WHAT THIS TASK INVOLVES: Stop after the line containing "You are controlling"; retype every line of the data before it exactly, starting from the first.
═════ INFORMATION PROVIDED ═════
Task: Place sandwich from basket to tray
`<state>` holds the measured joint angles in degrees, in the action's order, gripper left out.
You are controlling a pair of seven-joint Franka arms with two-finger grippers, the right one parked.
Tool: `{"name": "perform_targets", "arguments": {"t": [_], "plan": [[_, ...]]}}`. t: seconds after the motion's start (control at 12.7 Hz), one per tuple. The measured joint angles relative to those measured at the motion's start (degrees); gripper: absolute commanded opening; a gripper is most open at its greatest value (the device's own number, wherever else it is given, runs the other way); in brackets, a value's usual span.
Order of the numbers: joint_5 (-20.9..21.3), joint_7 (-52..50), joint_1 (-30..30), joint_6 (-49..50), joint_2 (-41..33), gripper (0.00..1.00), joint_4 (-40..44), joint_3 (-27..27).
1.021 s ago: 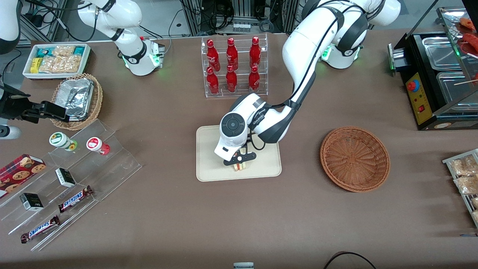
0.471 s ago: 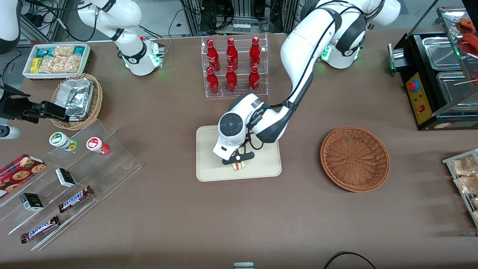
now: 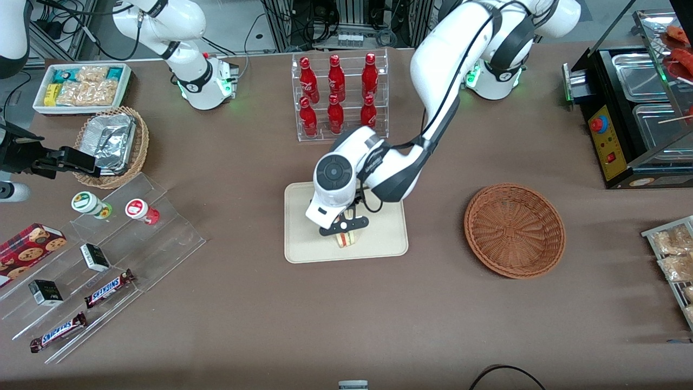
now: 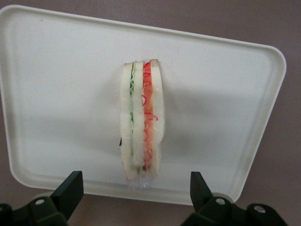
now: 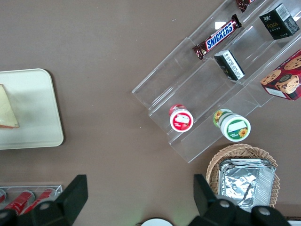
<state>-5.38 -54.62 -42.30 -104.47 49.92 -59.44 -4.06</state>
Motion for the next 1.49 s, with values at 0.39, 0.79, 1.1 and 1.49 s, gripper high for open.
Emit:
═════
ANSWER TO THE PROBLEM:
Task: Place sandwich from basket to tray
`<state>` holds the measured joint angles in degrees, in the action's order, gripper left out.
You are controlling a pair of seven-joint Franka arms with two-finger grippers, the right one parked.

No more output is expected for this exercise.